■ WHAT TO DO
The lines below, from the one holding "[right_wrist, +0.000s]" through the one holding "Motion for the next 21", are to be restated word for word, with all images left out.

■ THE DATA
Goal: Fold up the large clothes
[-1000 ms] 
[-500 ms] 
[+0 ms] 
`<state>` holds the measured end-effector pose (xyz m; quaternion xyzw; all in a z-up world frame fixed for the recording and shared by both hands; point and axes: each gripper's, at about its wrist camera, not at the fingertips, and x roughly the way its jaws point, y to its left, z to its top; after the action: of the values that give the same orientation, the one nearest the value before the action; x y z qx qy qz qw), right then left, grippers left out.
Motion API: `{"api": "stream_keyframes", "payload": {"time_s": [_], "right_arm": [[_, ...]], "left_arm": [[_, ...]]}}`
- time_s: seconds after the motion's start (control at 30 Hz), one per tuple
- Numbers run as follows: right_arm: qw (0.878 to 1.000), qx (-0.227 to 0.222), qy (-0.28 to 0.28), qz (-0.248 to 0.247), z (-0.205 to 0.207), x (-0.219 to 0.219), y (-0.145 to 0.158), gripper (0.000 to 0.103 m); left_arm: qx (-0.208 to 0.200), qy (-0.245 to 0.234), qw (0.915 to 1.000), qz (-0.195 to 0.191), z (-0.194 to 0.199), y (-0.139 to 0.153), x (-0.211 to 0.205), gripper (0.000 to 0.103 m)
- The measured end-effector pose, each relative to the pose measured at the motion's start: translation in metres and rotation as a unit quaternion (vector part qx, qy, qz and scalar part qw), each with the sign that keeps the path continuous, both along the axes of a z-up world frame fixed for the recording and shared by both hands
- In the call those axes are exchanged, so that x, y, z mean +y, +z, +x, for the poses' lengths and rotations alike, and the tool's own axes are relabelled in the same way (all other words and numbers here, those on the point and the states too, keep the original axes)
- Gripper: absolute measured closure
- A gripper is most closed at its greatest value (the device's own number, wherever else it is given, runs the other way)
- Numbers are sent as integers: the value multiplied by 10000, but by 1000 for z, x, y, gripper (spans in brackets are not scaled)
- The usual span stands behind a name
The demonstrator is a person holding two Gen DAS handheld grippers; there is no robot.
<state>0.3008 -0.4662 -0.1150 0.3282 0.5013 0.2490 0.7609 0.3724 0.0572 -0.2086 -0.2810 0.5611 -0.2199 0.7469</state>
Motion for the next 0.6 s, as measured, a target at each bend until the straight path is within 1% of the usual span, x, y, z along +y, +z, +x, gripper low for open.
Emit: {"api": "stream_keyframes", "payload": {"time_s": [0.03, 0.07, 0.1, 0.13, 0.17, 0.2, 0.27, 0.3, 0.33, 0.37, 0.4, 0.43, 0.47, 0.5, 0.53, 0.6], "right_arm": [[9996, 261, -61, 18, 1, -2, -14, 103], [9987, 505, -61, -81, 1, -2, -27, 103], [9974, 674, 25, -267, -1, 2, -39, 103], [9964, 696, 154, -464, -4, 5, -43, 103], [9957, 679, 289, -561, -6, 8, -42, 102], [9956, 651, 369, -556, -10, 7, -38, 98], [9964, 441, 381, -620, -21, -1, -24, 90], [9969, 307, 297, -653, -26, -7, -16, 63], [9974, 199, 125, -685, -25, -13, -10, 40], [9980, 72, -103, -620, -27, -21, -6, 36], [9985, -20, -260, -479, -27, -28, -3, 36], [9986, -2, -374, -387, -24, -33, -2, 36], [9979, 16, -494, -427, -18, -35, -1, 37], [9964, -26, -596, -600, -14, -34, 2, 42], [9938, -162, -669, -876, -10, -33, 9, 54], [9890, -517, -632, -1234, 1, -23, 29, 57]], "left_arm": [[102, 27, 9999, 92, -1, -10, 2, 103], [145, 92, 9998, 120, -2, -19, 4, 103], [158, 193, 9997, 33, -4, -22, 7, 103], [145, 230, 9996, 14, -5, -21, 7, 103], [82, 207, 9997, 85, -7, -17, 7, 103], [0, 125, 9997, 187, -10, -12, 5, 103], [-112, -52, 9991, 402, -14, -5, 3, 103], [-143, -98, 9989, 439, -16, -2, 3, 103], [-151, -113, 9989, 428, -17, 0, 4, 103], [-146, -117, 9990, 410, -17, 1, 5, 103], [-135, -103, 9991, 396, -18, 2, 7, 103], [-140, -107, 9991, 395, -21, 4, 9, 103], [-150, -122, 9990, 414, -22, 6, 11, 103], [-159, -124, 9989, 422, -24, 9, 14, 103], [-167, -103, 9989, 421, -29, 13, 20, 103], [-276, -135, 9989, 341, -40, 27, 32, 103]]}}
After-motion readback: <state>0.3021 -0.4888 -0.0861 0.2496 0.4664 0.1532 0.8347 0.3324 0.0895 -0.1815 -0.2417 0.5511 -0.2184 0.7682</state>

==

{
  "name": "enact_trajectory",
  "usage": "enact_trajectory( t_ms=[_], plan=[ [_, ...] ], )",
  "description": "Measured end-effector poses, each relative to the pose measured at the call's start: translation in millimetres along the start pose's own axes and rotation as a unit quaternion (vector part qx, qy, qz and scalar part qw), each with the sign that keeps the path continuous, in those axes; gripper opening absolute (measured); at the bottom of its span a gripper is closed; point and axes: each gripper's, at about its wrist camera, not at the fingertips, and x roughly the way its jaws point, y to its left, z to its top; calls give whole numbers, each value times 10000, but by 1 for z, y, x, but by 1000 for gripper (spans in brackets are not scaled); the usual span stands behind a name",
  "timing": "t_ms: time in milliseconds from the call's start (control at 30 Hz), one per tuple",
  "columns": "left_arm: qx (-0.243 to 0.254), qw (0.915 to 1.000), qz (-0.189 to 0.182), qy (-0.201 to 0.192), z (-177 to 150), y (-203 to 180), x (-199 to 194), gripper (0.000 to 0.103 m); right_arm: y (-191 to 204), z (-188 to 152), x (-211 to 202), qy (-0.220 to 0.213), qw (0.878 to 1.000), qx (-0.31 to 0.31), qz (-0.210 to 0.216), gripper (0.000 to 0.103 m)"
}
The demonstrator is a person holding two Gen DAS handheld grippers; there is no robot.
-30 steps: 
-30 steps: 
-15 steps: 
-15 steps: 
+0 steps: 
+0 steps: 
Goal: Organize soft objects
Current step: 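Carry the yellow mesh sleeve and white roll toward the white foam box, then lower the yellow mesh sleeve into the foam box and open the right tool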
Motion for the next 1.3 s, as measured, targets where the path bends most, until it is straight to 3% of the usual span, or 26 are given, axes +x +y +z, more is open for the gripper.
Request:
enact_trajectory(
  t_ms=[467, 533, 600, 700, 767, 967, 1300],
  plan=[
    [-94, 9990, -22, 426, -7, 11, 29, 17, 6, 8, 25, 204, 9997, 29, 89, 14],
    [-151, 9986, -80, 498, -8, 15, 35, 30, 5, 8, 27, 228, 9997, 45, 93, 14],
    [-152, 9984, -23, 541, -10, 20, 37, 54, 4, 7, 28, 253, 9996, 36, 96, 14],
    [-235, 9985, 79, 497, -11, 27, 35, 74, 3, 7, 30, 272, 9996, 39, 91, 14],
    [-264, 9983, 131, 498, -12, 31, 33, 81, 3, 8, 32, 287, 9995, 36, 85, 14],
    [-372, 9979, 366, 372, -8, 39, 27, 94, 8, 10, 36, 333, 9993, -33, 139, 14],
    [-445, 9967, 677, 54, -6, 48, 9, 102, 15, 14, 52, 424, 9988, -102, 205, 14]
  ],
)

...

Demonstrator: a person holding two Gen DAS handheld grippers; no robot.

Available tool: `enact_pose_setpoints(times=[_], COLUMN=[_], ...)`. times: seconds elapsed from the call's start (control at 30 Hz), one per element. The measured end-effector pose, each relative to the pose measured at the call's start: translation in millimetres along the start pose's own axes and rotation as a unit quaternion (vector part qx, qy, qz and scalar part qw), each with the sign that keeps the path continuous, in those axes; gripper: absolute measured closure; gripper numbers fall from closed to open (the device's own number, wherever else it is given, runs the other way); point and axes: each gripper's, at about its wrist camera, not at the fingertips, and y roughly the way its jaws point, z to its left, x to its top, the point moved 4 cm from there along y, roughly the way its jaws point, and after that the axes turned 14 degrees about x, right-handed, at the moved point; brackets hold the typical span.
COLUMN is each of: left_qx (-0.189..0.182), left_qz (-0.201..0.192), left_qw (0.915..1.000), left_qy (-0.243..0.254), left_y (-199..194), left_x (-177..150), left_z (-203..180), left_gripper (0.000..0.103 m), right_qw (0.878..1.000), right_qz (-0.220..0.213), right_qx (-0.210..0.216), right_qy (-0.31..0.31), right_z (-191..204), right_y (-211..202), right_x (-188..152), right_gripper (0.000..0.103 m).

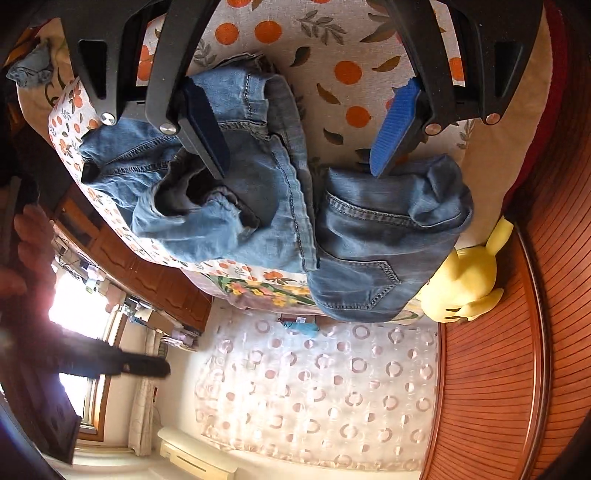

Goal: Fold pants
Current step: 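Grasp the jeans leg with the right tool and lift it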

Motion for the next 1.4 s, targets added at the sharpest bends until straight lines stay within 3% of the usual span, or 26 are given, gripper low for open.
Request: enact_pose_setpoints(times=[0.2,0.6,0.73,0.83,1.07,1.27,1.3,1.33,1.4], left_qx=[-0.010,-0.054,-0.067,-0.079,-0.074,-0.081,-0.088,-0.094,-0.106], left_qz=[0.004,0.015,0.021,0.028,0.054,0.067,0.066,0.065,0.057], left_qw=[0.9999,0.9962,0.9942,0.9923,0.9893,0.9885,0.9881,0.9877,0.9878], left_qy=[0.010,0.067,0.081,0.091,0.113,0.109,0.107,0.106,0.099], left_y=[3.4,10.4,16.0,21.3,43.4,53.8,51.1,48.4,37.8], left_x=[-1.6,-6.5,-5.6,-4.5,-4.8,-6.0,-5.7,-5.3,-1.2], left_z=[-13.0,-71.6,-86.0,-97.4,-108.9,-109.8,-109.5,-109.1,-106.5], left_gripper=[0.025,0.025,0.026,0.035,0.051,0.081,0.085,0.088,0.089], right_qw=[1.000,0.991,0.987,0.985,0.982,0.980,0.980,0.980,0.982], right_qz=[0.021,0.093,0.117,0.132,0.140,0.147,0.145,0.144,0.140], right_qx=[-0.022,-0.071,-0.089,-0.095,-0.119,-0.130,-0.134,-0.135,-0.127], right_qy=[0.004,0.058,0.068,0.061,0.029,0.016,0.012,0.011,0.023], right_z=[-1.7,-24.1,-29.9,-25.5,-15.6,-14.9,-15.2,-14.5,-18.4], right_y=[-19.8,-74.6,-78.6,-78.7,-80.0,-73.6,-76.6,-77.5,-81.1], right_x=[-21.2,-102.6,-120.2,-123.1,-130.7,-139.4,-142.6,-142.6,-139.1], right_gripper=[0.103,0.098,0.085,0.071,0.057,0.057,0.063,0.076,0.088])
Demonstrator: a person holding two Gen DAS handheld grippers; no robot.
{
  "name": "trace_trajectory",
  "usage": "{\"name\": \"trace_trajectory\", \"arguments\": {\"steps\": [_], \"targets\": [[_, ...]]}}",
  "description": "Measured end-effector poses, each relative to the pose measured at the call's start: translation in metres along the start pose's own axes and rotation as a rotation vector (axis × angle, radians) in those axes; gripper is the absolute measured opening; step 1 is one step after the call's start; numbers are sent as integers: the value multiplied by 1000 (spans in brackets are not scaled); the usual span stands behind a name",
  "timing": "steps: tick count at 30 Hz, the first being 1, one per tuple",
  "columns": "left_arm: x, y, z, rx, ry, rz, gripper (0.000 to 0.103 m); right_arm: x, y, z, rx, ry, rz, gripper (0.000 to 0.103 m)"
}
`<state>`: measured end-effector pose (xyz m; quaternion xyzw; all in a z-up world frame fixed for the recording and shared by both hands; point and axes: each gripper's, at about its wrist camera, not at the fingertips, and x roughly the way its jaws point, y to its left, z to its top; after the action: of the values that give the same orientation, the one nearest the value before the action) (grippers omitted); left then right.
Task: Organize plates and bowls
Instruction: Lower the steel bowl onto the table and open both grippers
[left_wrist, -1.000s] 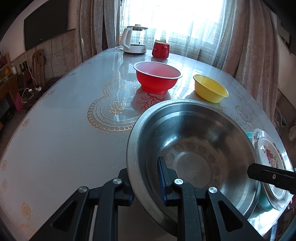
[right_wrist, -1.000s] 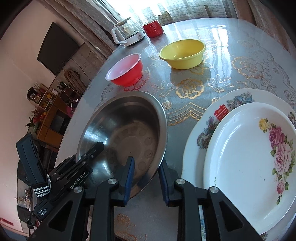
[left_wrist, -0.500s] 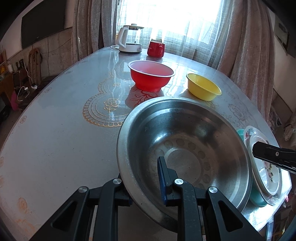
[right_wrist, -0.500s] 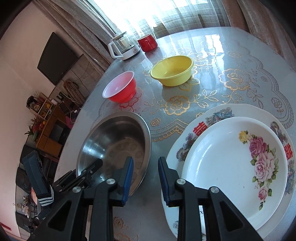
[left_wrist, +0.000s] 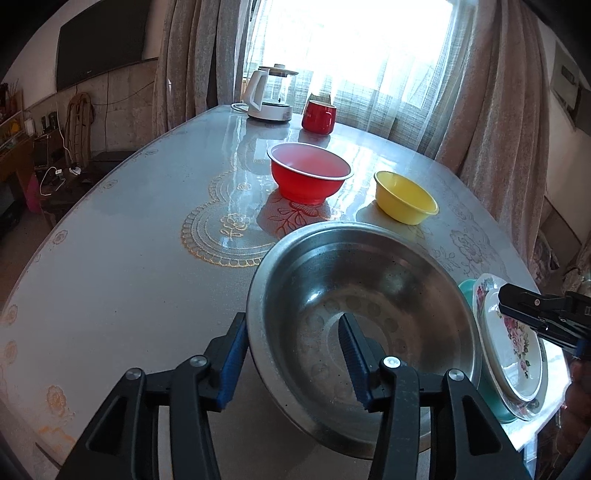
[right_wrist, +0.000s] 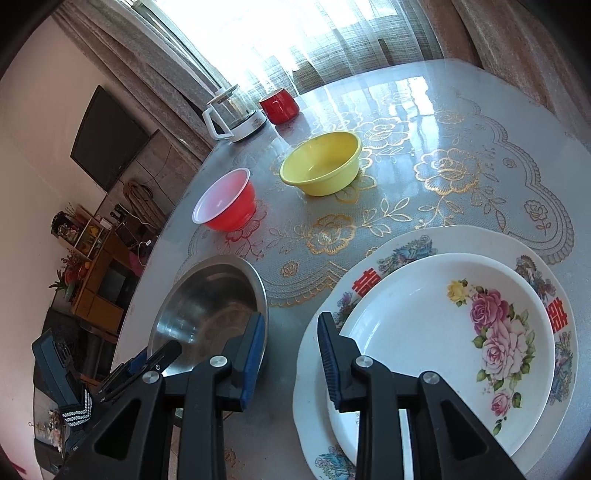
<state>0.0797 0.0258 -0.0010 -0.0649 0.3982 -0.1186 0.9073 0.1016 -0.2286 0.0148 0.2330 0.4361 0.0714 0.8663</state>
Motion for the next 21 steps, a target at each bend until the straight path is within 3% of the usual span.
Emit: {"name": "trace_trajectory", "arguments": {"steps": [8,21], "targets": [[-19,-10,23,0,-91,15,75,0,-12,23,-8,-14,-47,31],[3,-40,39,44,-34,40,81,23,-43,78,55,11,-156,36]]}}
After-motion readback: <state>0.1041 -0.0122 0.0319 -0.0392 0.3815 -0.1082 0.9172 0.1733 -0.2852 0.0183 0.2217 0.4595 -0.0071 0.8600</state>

■ RESULT OF THE EXERCISE
[right_wrist, +0.000s] 
<state>0.0797 0.0258 -0.0010 -0.0649 0.3982 -0.1186 0.9073 0.1016 -0.2286 0.0148 0.2330 0.4361 0.0714 0.8663</state>
Motion for the next 21 steps, a target at each bend until the straight path is within 3% of the usual span.

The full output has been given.